In Canada, "Flowers" spent its debut fifteen weeks atop the Canadian Hot 100. It tied Mark Ronson's "Uptown Funk" (featuring Bruno Mars) (2014) as the fourth longest-running number-one in Canada; and became Cyrus's second number-one single after "Wrecking Ball" in 2013. It also became her first number-one on All-format Airplay and Hot AC Airplay charts, and her second on Digital Song Sales, CHR/Top 40 Airplay and AC Airplay charts. It topped the 2023 year-end Canadian Hot 100 chart. It was the second most-streamed song in Canada on Spotify in 2023. On April 23, 2024, the song was certified Diamond by Music Canada for shipment of 800 thousand units.

=== International ===
In the United Kingdom, "Flowers" debuted atop the UK Singles Chart with 92,000 chart units, partially due to 9.9 million streams, which was the biggest first week overall since Harry Styles's "As It Was" in April 2022. The song topped the chart for ten consecutive weeks, becoming Cyrus's third number-one song in Britain after "We Can't Stop" and "Wrecking Ball" (both from 2013) and her first to remain at the top for longer than one week. It became the third song of the 2020s, after Styles's "As It Was" and Ed Sheeran's "Bad Habits" to top it for at least ten weeks. On March 15, 2024, the song was certified triple Platinum by the British Phonographic Industry for shipment of 1.8 million units. By the end of 2023, the song amassed 198 million streams, 91,000 downloads, and 1.7 million track-equivalent units in the United Kingdom; making it the most-streamed and most-downloaded song of the year. "Flowers" topped the UK year-end singles chart. It was the most-streamed song in the UK in 2023, with 198 million streams earned that year.
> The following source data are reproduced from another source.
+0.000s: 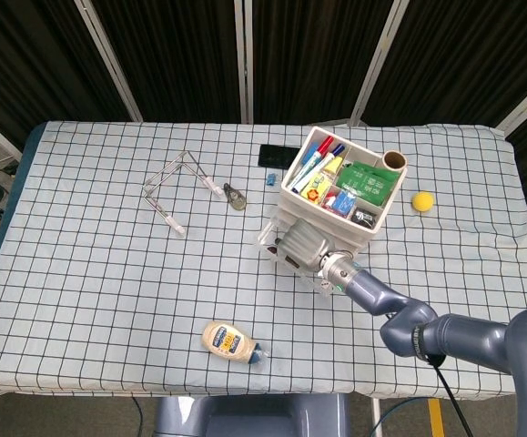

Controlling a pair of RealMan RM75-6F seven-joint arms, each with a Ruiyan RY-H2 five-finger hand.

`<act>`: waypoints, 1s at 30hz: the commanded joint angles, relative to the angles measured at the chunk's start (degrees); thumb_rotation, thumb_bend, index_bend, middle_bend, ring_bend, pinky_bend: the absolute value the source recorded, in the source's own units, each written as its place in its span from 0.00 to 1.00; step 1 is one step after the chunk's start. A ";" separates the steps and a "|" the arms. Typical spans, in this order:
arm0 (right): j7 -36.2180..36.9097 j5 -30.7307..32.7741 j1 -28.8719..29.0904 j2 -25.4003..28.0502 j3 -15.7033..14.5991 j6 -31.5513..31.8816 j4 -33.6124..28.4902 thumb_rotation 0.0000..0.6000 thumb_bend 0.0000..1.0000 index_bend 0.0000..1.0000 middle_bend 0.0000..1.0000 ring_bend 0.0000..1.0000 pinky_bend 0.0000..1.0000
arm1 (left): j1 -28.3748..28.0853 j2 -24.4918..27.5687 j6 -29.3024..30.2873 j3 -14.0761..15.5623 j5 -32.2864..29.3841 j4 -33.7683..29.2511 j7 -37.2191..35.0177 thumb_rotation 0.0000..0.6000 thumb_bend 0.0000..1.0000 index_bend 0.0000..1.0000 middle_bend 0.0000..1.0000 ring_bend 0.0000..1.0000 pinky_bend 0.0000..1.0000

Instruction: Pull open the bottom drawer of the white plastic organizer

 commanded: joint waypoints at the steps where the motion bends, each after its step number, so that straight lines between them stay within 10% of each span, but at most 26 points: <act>1: 0.61 -0.53 -0.22 -0.40 -0.10 0.00 0.54 1.00 0.00 0.36 1.00 1.00 0.87 | -0.03 0.00 -0.05 -0.02 -0.05 0.02 0.01 1.00 0.00 0.00 0.00 0.00 0.00; 30: 2.23 -1.86 -1.36 -0.95 -0.41 -0.15 1.70 1.00 0.07 0.55 1.00 1.00 0.87 | -0.18 0.15 -0.60 0.02 -0.31 0.31 -0.70 1.00 0.00 0.00 0.00 0.00 0.00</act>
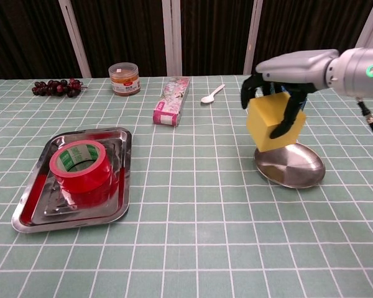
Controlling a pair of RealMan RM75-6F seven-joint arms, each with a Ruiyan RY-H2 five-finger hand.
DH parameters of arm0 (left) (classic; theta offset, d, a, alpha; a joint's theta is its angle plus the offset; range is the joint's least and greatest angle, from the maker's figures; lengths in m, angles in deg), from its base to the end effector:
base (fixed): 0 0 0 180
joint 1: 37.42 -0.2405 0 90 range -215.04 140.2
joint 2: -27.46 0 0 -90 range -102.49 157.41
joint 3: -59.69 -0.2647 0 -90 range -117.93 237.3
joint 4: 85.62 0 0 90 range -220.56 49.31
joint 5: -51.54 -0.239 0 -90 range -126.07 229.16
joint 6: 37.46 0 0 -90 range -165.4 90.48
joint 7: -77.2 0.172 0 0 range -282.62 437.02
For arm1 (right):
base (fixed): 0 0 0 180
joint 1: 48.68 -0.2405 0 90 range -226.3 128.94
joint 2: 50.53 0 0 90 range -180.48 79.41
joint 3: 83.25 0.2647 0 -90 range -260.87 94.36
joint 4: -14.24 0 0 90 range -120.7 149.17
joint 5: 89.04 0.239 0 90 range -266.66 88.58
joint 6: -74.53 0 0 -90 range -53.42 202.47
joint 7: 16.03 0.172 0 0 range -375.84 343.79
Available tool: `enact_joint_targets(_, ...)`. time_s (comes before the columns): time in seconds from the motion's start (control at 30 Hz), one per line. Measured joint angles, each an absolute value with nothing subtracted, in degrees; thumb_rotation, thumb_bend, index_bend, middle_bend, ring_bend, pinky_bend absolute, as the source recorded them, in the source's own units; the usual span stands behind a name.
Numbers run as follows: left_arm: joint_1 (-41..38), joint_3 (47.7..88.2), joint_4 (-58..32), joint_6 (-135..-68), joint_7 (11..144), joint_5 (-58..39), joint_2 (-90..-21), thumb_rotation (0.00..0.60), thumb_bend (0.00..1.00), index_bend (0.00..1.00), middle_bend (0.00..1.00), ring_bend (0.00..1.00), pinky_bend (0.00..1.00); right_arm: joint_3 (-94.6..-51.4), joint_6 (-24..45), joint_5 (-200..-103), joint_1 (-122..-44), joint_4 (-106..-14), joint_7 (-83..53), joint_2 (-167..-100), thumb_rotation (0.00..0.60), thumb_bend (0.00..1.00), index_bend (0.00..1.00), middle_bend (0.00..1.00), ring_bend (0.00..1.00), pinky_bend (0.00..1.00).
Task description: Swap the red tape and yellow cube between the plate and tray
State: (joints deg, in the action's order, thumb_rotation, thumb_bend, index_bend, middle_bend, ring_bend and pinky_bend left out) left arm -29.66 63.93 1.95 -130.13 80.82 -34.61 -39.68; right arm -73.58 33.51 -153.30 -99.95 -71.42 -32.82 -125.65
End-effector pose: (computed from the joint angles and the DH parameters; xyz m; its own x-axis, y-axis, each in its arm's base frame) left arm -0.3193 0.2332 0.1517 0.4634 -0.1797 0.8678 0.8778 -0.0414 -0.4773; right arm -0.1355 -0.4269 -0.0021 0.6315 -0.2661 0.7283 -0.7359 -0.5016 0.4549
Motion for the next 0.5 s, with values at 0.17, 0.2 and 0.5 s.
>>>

The most-streamed song on Apple Music and Deezer and second most-streamed on Spotify in the UK in 2023, were among its feats.

In Germany, "Flowers" debuted at number two on the Offizielle Deutschen Singles Charts and climbed to the top position in the second week, becoming Cyrus's first chart-topper in the country. It ranked second at the 2023 year-end German chart, first among the foreign acts. Also, in France, "Flowers" debuted at number two on the Top Singles chart and climbed to the top position in the second week, becoming Cyrus's first chart-topper in the country. It was the most-streamed song in France in 2023.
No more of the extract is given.